Supprimer les barrières
Une autorisation d’exercer à coût abordable
Promouvoir les régimes de soins dentaires Tout le monde sait que les bénéficiaires de régimes de soins dentaires se font traiter plus souvent que les non bénéficiaires. Le gouvernement fédéral a récemment annoncé son intention de créer un régime volontaire de services dentaires pour les pensionnés de la fonction publique. C’est un pas dans la bonne direction, mais qui ne soulagera qu’une fraction de la population vieillissante.
L’Association des chirurgiens dentistes de la Colombie-Britannique a invité Pacific Blue Cross à se joindre à son groupe de travail en gériatrie, et le tiers payeur a accepté. En Ontario, le gouvernement provincial a récemment exprimé sa volonté de participer à la «promotion» des soins dentaires des aînés et envisage la possibilité d’offrir l’assurance de soins dentaires aux aînés.
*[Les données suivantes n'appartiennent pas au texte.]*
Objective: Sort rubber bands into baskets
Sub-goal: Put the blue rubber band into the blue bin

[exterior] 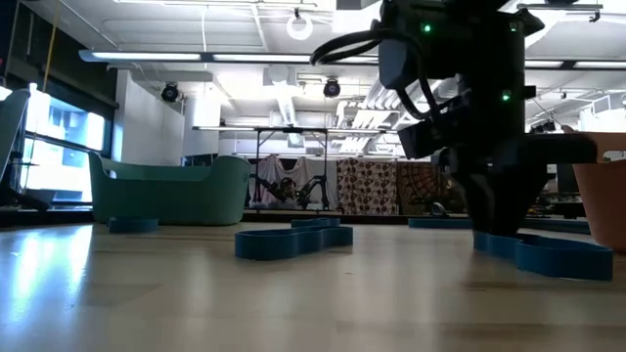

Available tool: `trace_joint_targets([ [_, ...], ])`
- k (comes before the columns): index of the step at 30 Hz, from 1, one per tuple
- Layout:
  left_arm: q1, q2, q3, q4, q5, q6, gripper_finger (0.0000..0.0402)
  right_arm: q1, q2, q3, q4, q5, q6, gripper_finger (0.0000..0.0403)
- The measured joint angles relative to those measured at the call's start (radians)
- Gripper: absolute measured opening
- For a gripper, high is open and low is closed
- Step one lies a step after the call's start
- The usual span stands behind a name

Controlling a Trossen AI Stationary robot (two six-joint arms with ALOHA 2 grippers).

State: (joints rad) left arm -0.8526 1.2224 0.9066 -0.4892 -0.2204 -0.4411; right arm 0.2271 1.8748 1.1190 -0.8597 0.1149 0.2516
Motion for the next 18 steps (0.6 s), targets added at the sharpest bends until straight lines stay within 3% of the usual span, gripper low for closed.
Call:
trace_joint_targets([
  [6,0.093,0.000,0.000,0.082,0.021,0.126,0.0000,0.025,0.008,0.031,0.003,0.044,-0.036,0.0017],
  [15,0.306,0.000,-0.053,0.332,0.245,0.266,0.0000,0.098,0.010,0.127,0.000,0.320,-0.002,0.0003],
  [18,0.376,0.001,-0.086,0.384,0.268,0.271,0.0000,0.135,0.010,0.169,-0.006,0.421,0.002,0.0005],
])
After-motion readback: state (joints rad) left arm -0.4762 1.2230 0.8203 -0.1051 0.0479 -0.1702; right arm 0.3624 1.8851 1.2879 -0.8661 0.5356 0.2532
Les autres barrières à la santé buccodentaire des aînés ne disparaîtront pas en une nuit. Pour mieux promouvoir la santé buccodentaire, nos associations nationales et provinciales et nos organismes de réglementation professionnelle doivent comprendre que la crise avance à grands pas et réviser leurs politiques pour voir comment améliorer l’accès aux permis d’exercer des dentistes plus âgés et contribuer à réduire «la fuite des cerveaux» des dentistes qui peuvent et qui veulent encore traiter les gens. Nous vieillissons tous. Soyons franchement égoïstes : ne serions-nous pas rassurés de savoir que nous pourrions compter sur un dentiste si nous devions finir nos jours dans un foyer de personnes âgées?
Le Dr Battrum est présidente du Comité de gériatrie et présidente élue de l’Association des chirurgiens dentistes de la Colombie-Britannique.
Les vues exprimées sont celles de l’auteure et ne reflètent pas nécessairement les opinions et les politiques officielles de l’Association dentaire canadienne.